Un oignon au pied correspond le plus souvent à un hallux valgus, une déformation progressive du gros orteil qui dévie vers le 2e orteil. La bosse visible sur le bord interne de l’avant-pied n’est pas une simple excroissance osseuse, mais le signe d’un désalignement articulaire qui peut devenir douloureux dans la chaussure.
Repérer ce mécanisme aide à mieux lire les signes du quotidien : gêne au chaussage, rougeur, callosités, douleur à la marche ou impression que l’avant-pied s’élargit. L’idée est de savoir quand adapter ses chaussures, limiter les frottements et demander un avis médical.
Ce qu’est vraiment un oignon au pied
Le terme “oignon” désigne la bosse que l’on voit ou que l’on sent au niveau de l’articulation du gros orteil. Le terme médical est hallux valgus. “Hallux” désigne le gros orteil, et “valgus” indique sa déviation vers l’extérieur, c’est-à-dire vers les autres orteils.
Une déviation, pas une simple excroissance
Dans un hallux valgus, le 1er métatarsien, l’os situé dans le prolongement du gros orteil, tend à partir vers l’intérieur du pied. En même temps, le gros orteil s’oriente vers le 2e orteil. Cette modification rend l’articulation métatarso-phalangienne plus saillante, et c’est cette saillie qui forme la bosse sur le bord interne de l’avant-pied.
Cette précision compte, car elle évite une idée reçue fréquente : l’oignon au pied n’est pas une boule isolée que l’on pourrait faire disparaître comme une ampoule. Il s’agit d’une modification de l’axe du pied. La prise en charge cherche donc à réduire la gêne, limiter les contraintes mécaniques et, dans certains cas, corriger la déformation.
Où apparaît la bosse ?
La bosse se situe généralement à la base du gros orteil, du côté interne du pied. Elle devient plus visible lorsque l’avant-pied s’élargit ou lorsque la chaussure appuie dessus. Au début, elle peut rester surtout esthétique ou n’être gênante que dans certains modèles de chaussures. Avec le temps, elle peut devenir sensible, rouge ou douloureuse.

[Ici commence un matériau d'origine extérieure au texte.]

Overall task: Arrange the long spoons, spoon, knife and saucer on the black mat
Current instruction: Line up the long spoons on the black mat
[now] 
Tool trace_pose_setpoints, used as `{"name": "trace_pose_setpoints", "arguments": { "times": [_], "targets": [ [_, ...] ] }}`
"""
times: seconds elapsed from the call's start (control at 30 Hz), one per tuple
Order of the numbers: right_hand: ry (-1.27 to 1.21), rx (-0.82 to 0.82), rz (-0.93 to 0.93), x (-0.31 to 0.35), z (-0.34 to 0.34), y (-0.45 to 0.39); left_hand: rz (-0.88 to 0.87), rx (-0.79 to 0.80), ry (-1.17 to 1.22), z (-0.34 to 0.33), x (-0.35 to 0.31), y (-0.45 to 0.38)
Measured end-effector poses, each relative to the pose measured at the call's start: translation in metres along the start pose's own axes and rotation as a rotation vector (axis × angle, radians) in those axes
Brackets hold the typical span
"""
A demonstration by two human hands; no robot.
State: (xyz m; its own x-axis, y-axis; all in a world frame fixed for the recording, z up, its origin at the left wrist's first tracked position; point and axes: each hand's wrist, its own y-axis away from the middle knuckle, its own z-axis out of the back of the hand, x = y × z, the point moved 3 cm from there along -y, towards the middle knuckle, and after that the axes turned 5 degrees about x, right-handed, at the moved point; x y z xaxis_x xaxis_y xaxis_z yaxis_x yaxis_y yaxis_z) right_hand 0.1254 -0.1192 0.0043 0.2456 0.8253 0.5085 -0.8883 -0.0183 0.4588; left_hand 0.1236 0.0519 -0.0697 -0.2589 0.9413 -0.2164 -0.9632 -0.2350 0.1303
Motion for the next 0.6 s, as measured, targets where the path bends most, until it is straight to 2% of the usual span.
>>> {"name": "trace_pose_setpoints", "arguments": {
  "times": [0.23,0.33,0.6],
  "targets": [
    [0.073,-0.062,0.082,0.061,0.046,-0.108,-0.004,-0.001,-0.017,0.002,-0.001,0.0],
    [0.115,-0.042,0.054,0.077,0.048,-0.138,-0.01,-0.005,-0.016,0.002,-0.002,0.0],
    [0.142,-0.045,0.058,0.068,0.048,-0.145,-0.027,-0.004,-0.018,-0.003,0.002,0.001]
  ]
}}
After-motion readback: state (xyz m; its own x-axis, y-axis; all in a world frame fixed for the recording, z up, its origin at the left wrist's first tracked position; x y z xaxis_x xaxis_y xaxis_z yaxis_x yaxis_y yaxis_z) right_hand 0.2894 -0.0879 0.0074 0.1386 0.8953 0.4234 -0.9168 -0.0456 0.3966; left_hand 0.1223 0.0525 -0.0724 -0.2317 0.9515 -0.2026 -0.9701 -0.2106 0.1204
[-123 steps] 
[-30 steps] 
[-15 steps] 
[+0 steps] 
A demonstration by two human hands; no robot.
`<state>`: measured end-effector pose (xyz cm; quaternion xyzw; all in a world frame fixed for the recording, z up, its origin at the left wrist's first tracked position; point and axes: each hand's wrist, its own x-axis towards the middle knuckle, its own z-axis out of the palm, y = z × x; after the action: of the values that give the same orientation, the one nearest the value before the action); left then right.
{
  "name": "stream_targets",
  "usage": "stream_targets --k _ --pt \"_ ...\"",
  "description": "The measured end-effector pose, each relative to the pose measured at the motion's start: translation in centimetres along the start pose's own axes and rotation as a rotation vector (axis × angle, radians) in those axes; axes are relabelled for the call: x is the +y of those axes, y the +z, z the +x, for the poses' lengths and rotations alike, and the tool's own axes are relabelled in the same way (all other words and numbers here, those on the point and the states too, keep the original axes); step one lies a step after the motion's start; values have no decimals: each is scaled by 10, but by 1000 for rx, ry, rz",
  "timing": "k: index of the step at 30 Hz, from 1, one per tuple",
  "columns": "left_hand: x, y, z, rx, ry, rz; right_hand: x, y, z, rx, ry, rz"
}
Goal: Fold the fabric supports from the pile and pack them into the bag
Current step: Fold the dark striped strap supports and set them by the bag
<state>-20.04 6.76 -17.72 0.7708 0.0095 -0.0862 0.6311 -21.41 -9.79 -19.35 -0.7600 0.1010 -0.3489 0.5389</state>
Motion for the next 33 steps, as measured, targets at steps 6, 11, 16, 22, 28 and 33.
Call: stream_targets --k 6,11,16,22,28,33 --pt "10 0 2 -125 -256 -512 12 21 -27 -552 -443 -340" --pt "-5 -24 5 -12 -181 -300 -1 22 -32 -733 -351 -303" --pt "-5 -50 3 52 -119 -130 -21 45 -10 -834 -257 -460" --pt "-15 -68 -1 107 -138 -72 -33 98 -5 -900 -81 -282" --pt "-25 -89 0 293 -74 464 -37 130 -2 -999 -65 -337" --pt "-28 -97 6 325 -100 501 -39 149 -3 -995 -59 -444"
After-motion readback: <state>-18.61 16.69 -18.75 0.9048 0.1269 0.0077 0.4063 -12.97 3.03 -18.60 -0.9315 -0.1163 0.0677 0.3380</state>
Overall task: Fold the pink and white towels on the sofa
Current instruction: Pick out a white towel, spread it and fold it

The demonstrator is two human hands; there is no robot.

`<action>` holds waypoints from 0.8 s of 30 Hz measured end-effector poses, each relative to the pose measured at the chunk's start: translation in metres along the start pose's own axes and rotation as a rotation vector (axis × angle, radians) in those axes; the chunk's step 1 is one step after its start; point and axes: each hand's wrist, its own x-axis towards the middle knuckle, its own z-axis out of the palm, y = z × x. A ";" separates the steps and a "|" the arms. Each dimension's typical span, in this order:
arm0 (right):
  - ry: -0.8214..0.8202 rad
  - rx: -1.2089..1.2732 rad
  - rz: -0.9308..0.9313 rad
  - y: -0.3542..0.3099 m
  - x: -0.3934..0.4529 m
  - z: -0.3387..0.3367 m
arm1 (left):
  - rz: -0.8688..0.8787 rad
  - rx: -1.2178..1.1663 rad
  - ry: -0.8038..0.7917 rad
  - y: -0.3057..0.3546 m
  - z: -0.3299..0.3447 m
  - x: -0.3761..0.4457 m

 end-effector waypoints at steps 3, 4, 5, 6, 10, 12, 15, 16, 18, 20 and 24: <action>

Les signes qui doivent faire penser à un hallux valgus
Un oignon au pied ne se résume pas à une forme inhabituelle du gros orteil. Ce sont souvent les sensations du quotidien qui alertent : une chaussure qui frotte toujours au même endroit, une douleur après une journée debout, une zone qui chauffe ou une peau qui s’épaissit.
Douleur, rougeur et frottement
Le symptôme le plus fréquent est une douleur au niveau de la bosse, déclenchée ou aggravée par le frottement dans la chaussure. La peau peut devenir rouge, chaude et irritée. Une inflammation locale peut apparaître, parfois sous forme de bursite, une poche de protection située près de l’articulation qui s’enflamme à force de subir des pressions répétées.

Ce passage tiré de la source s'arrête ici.